**What to work on:**
Your answer must restate each entry below word for word, with no pictures in it.
+++ Records for this task +++
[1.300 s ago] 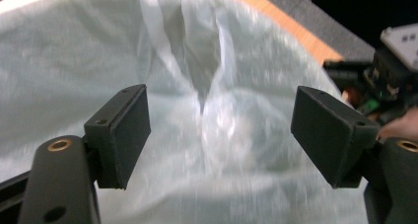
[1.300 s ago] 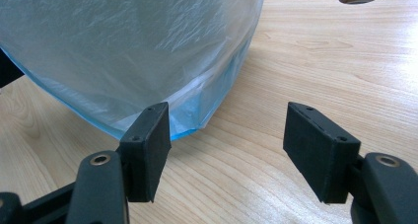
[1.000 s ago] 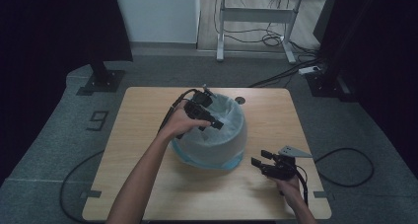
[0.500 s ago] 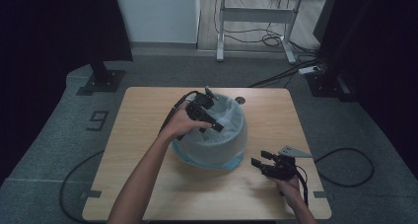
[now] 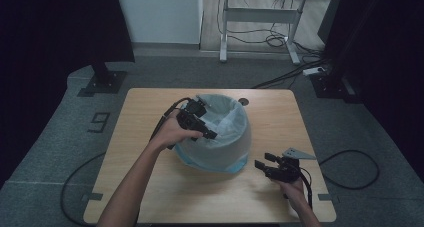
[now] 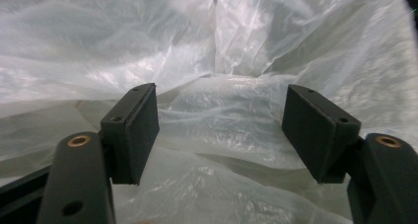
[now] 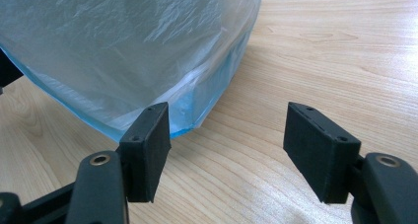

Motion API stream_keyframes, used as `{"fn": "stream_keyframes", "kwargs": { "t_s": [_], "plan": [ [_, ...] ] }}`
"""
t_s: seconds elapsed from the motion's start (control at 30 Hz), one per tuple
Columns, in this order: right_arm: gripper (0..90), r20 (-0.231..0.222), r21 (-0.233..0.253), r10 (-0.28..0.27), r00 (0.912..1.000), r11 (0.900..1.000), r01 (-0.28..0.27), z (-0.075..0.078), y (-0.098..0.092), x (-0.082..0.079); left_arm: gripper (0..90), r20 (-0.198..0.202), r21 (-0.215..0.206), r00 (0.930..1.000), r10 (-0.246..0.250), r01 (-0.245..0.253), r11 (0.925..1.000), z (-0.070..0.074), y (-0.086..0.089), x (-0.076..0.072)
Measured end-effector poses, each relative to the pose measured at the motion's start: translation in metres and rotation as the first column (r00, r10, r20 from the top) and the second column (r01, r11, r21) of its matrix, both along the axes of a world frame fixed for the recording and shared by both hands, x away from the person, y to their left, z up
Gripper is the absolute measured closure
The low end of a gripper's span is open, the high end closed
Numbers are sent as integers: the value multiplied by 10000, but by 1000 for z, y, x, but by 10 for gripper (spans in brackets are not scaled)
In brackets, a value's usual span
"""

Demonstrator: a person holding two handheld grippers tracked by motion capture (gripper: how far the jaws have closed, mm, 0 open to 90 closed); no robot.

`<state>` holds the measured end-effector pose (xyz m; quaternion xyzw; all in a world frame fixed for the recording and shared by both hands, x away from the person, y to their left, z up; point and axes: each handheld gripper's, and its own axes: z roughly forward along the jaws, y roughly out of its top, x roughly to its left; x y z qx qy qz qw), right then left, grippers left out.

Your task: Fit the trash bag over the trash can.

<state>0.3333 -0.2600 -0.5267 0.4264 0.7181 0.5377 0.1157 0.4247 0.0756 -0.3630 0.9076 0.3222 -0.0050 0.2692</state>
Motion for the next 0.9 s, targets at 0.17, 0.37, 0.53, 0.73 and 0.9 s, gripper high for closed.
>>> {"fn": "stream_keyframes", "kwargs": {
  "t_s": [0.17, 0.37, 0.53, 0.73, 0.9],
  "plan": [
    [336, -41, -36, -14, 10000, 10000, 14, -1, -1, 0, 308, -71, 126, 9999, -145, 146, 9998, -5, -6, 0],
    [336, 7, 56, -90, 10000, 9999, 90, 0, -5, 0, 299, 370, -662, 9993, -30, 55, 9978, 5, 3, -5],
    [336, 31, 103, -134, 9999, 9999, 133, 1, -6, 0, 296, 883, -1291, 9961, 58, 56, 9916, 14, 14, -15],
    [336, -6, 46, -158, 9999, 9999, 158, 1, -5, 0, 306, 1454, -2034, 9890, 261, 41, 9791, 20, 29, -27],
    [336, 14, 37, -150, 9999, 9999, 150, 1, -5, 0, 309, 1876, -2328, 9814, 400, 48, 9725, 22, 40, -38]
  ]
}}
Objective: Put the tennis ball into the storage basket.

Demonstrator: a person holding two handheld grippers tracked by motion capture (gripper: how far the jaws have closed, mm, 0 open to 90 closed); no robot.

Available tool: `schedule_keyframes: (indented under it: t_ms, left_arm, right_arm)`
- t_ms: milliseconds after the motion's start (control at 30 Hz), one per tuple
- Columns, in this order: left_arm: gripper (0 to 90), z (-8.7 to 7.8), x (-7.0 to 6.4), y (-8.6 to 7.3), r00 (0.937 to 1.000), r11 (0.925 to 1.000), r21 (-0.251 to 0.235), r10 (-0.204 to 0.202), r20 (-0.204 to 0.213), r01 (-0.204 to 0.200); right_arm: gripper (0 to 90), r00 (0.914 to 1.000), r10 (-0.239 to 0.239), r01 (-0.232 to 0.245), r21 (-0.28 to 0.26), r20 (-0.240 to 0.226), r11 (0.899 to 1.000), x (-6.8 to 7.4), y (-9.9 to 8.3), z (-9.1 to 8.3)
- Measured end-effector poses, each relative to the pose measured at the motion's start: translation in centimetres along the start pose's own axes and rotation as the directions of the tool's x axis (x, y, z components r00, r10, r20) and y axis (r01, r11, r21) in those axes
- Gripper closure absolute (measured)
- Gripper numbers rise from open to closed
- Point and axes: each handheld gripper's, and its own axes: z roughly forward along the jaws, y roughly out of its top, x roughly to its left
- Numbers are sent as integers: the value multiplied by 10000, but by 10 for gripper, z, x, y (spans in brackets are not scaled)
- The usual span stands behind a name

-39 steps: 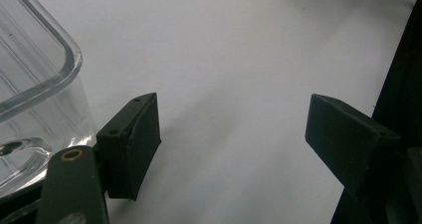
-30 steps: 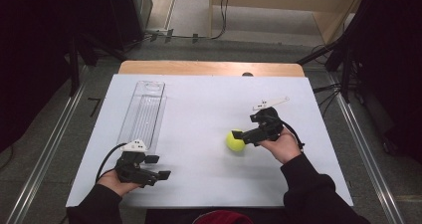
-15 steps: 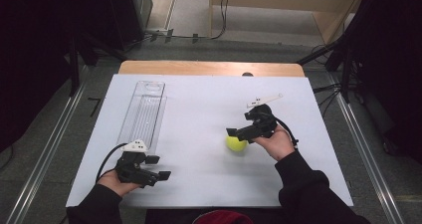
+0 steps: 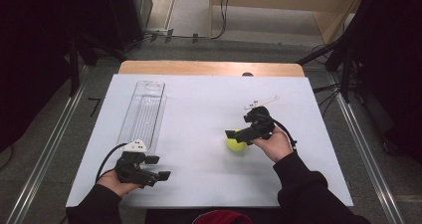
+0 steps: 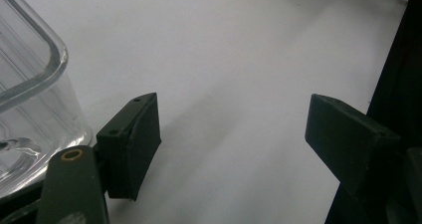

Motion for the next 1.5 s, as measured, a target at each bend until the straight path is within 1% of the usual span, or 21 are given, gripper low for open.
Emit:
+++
**Solved exercise:**
[1.300 s ago] 
[1.300 s ago] 
[1.000 s ago] 
[0.500 s ago] 
[now] 
[now] 
[now] 

Motion API stream_keyframes, used as `{"fn": "stream_keyframes", "kwargs": { "t_s": [_], "plan": [ [_, ...] ] }}`
"""
t_s: seconds elapsed from the motion's start (control at 30 Hz), one per tuple
Columns, in this order: right_arm: gripper (0..90), r20 (-0.231..0.222), r21 (-0.233..0.253), r10 (-0.28..0.27), r00 (0.912..1.000), r11 (0.900..1.000), r01 (-0.28..0.27), z (-0.075..0.078), y (-0.098..0.092), x (-0.082..0.079); left_arm: gripper (0..90), r20 (-0.198..0.202), r21 (-0.215..0.206), r00 (0.930..1.000), r10 (-0.246..0.250), r01 (-0.245..0.253), r11 (0.925..1.000), z (-0.070..0.074), y (-0.086..0.089), x (-0.076..0.072)
Measured end-effector poses, each relative to the pose measured at the motion's start: translation in metres and rotation as the first column (r00, r10, r20 from the top) and the second column (r01, r11, r21) of its matrix, both along the axes of a world frame fixed for the recording and shared by both hands, x away from the person, y to their left, z up
Gripper is the absolute measured closure
The low end of a gripper's span is open, the high end closed
Numbers are sent as integers: the value multiplied by 10000, but by 1000 for z, y, x, but by 10 for gripper (spans in brackets are not scaled)
In brackets, a value's usual span
"""

Demonstrator: a person holding two handheld grippers tracked by motion capture (gripper: how far the jaws have closed, mm, 0 open to 90 closed); no robot.

`<state>` holds the measured end-effector pose (xyz m; quaternion xyzw; all in a world frame fixed for the recording and shared by both hands, x away from the person, y to their left, z up; point and axes: each handheld gripper's, and its own axes: z roughly forward along the jaws, y roughly out of its top, x roughly to its left; x y z qx qy qz qw), right then left, grippers left out.

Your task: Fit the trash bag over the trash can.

<state>0.3333 -0.2600 -0.5267 0.4264 0.7181 0.5377 0.1157 0.4247 0.0756 -0.3630 0.9076 0.3222 -0.0050 0.2692</state>
Motion for the next 0.9 s, targets at 0.17, 0.37, 0.53, 0.73 and 0.9 s, gripper high for closed.
>>> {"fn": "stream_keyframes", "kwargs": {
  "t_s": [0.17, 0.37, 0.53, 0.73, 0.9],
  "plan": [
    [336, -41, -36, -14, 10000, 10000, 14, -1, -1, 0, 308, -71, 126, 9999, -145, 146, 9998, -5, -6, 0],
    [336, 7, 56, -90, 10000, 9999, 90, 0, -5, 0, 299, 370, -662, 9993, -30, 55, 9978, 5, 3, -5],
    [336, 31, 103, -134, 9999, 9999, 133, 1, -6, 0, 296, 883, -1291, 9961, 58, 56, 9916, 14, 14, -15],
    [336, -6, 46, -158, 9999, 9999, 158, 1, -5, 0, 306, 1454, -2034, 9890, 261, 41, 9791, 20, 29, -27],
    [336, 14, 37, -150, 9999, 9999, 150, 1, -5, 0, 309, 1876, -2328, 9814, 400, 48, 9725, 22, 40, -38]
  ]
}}
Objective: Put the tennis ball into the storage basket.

Demonstrator: a person holding two handheld grippers tracked by motion capture (gripper: how far the jaws have closed, mm, 0 open to 90 closed); no robot.

Available tool: `schedule_keyframes: (indented under it: t_ms, left_arm, right_arm)`
- t_ms: milliseconds after the motion's start (control at 30 Hz), one per tuple
- Columns, in this order: left_arm: gripper (0 to 90), z (-8.7 to 7.8), x (-7.0 to 6.4), y (-8.6 to 7.3), r00 (0.937 to 1.000), r11 (0.925 to 1.000), r21 (-0.251 to 0.235), r10 (-0.204 to 0.202), r20 (-0.204 to 0.213), r01 (-0.204 to 0.200); right_arm: gripper (0 to 90), r00 (0.914 to 1.000), r10 (-0.239 to 0.239), r01 (-0.232 to 0.245), r21 (-0.28 to 0.26), r20 (-0.240 to 0.226), r11 (0.899 to 1.000), x (-6.8 to 7.4), y (-9.9 to 8.3), z (-9.1 to 8.3)
- Measured end-effector poses, each relative to the pose measured at the motion's start: translation in centimetres along the start pose's own axes and rotation as the directions of the tool's x axis (x, y, z components r00, r10, r20) and y axis (r01, r11, r21) in those axes
- Gripper closure absolute (measured)
- Gripper numbers rise from open to closed
- Point and axes: each handheld gripper's, and its own axes: z roughly forward along the jaws, y roughly out of its top, x roughly to its left
- Numbers are sent as integers: the value multiplied by 10000, but by 10 for gripper, z, x, y (spans in brackets are not scaled)
- The usual span stands behind a name

-39 steps: 
-30 steps: 
-15 steps: 
+0 steps: 
+0 steps: 

Motion for the next 1.5 s, as measured, a target at each bend until the straight path is within 1% of the usual span, or 21 are given, gripper low for open.
Emit:

Nothing remains to add to the output.